The study of 1,300 investors found that only 37 per cent of them globally give their platforms top scores for the digital experience.
Generally, advisory and self-directed clients are not happy with the digital experience they receive on platforms, and the vast majority say they would be able to analyse investments better with real-time data, according to a new study from Refinitiv.
The market data and information provider polled 1,300 self-directed and advised mass affluent investors in Australia, Canada, China, Hong Kong, Japan, Singapore, Switzerland, the UK and the US. The findings come from a study called The Gold Standard: The Race for Digital Differentiation. The report is the second in a two-part series examining how investors’ trading activities, data needs and digital expectations have changed and continue to evolve.

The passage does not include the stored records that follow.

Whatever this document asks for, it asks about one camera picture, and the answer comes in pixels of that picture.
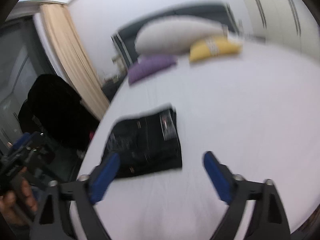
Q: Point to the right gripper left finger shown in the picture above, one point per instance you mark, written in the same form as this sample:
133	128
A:
53	220

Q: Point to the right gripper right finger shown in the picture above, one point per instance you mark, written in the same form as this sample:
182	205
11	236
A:
268	220

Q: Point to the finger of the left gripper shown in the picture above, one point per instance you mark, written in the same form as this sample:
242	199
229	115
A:
20	142
39	142

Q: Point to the black denim pants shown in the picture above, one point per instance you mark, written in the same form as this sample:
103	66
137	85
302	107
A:
146	143

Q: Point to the left hand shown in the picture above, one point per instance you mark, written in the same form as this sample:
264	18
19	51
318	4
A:
13	200

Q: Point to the black hanging garment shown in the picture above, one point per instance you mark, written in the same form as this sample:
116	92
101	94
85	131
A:
54	108

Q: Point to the beige curtain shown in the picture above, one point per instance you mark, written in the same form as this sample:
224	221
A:
66	42

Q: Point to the dark grey nightstand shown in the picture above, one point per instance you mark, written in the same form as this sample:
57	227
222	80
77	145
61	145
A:
111	86

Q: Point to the white bed mattress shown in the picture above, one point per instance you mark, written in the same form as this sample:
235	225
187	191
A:
258	112

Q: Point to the purple cushion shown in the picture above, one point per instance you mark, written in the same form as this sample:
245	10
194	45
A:
149	65

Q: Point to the dark grey headboard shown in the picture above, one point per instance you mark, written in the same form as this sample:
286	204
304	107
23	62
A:
124	38

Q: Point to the large white pillow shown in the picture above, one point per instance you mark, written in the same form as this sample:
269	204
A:
175	34

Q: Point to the yellow cushion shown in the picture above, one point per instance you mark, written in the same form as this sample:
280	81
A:
213	47

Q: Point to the white wardrobe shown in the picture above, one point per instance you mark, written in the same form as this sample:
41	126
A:
285	22

Only 37 per cent of investors globally give their platforms top scores for the digital experience; some 20 per cent of advisory clients will consider switching providers compared with 11 per cent of self-directed investors; some 43 per cent of investors use mobile applications to access their investments and 72 per cent of investors say better integration of news updates is a key area for improvement by platforms.
The study also found that 80 per cent of investors say real-time data would enhance their analysis and 20 per cent of investors are not receiving alerts which they would find helpful.
This kind of research is an example of how big technology firms argue that the industry must continue to raise its game for mass-affluent, high net worth and ultra-HNW clients, particularly as conventional business models are being challenged by fintechs. At the same time, the global pandemic has forced firms to deliver higher-value digital content, such as two-way video and interactive data sharing.
“The consequences of COVID-19 have emphasised just how vital it is to have a robust, customer-centric digital experience enriched with deep insights and analytics. Rather than settling for digital transformation progress in 2020, platforms need to set their sights higher and deliver a digital experience that meets and exceeds expectations,” Charles Smith, head of digital solutions, wealth, at Refinitiv, said.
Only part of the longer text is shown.